Problem details: The lines below are to be quoted exactly, from the first through the one that contains "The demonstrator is".

Recorded information:
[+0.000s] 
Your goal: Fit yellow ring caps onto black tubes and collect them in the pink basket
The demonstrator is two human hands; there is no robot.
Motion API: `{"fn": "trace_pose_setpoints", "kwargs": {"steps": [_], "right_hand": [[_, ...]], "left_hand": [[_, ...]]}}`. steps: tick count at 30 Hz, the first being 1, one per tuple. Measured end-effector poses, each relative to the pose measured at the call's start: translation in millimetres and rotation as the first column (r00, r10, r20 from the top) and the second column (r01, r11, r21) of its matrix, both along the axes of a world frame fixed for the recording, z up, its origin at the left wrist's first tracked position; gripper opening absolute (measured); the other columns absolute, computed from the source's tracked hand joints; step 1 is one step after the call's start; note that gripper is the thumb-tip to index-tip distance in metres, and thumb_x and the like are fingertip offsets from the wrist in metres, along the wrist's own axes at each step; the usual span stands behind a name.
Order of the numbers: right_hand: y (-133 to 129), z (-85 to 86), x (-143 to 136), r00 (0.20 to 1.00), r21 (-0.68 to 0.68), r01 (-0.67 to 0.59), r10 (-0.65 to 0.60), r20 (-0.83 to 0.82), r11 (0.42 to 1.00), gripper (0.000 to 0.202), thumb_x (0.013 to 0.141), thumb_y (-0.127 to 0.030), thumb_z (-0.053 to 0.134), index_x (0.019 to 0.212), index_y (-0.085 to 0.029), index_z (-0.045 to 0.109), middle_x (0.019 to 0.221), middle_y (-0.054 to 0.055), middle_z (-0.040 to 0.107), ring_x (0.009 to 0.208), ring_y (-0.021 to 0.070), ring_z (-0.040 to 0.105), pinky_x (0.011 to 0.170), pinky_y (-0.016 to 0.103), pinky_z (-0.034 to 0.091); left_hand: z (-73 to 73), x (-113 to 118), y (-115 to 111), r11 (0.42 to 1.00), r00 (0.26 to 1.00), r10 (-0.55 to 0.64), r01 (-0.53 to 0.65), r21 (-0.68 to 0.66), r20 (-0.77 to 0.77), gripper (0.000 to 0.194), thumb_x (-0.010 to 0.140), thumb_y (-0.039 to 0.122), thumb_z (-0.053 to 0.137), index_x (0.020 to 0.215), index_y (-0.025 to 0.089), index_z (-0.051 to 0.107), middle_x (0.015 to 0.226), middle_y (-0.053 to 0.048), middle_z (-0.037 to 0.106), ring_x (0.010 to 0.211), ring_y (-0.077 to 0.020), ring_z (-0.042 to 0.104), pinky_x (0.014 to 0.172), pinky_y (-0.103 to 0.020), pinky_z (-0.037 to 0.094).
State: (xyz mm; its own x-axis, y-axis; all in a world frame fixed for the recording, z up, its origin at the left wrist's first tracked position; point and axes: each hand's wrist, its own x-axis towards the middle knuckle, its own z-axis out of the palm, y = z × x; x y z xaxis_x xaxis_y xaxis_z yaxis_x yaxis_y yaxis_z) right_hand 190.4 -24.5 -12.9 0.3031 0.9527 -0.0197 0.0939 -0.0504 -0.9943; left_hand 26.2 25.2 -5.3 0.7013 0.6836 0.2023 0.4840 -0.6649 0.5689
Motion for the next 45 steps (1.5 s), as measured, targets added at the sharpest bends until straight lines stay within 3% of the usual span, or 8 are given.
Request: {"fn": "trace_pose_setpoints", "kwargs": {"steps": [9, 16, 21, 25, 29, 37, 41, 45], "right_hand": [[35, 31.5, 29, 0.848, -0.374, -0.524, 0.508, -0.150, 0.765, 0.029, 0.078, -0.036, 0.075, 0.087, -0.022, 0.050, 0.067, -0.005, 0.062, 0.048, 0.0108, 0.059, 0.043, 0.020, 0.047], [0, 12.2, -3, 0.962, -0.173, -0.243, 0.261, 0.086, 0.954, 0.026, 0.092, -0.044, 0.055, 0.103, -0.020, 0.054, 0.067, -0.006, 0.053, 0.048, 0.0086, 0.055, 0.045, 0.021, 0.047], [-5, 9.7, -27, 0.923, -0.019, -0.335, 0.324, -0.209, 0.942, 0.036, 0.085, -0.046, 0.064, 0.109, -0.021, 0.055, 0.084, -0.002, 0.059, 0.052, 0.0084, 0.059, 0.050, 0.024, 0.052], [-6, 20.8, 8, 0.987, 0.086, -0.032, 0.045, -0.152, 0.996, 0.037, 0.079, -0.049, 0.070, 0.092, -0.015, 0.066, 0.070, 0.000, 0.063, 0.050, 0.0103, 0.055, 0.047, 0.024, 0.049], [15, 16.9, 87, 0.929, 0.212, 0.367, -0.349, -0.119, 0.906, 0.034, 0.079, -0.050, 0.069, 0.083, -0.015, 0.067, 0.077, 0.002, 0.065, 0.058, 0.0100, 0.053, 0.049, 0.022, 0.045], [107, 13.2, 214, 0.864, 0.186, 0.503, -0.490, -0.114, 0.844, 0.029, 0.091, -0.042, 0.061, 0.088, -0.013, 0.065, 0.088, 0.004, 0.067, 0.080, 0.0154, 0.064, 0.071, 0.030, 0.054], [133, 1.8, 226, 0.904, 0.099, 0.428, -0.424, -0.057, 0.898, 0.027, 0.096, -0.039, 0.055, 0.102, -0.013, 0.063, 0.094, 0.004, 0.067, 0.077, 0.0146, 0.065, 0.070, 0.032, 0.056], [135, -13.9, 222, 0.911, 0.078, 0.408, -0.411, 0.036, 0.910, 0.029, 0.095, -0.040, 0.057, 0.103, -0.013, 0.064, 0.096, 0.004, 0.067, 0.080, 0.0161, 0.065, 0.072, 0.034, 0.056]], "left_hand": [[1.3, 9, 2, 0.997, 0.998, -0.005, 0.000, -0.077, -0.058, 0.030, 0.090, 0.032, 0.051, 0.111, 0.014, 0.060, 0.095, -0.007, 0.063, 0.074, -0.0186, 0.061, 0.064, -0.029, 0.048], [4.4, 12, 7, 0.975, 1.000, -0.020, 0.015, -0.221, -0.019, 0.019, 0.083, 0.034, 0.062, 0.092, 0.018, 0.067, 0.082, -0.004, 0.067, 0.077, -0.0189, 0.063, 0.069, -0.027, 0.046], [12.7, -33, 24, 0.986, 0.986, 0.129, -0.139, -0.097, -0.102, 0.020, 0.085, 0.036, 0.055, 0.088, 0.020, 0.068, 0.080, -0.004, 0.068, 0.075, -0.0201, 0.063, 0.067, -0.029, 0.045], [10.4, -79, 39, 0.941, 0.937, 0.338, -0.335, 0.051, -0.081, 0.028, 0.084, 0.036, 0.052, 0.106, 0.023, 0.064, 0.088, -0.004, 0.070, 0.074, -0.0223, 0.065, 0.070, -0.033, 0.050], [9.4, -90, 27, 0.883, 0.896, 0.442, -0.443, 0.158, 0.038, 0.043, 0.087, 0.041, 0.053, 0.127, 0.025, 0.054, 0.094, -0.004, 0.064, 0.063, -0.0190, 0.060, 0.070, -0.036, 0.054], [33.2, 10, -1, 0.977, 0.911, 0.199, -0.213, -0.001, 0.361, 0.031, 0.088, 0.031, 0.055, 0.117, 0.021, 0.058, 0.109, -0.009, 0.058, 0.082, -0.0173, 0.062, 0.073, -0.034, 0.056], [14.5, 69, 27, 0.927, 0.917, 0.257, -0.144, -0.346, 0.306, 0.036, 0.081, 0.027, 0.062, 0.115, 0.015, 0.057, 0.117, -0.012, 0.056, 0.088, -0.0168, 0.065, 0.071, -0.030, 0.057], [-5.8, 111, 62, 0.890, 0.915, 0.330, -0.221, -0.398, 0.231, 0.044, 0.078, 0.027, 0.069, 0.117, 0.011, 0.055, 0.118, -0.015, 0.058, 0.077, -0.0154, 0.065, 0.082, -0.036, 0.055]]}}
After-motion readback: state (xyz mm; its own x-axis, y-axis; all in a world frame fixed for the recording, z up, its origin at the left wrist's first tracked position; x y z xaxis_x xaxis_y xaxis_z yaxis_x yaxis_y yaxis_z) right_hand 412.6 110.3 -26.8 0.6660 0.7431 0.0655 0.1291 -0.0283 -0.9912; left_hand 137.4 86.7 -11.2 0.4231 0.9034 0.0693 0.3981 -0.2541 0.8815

Solution to the exercise:
[+0.000s] 
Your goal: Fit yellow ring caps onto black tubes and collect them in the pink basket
The demonstrator is two human hands; there is no robot.

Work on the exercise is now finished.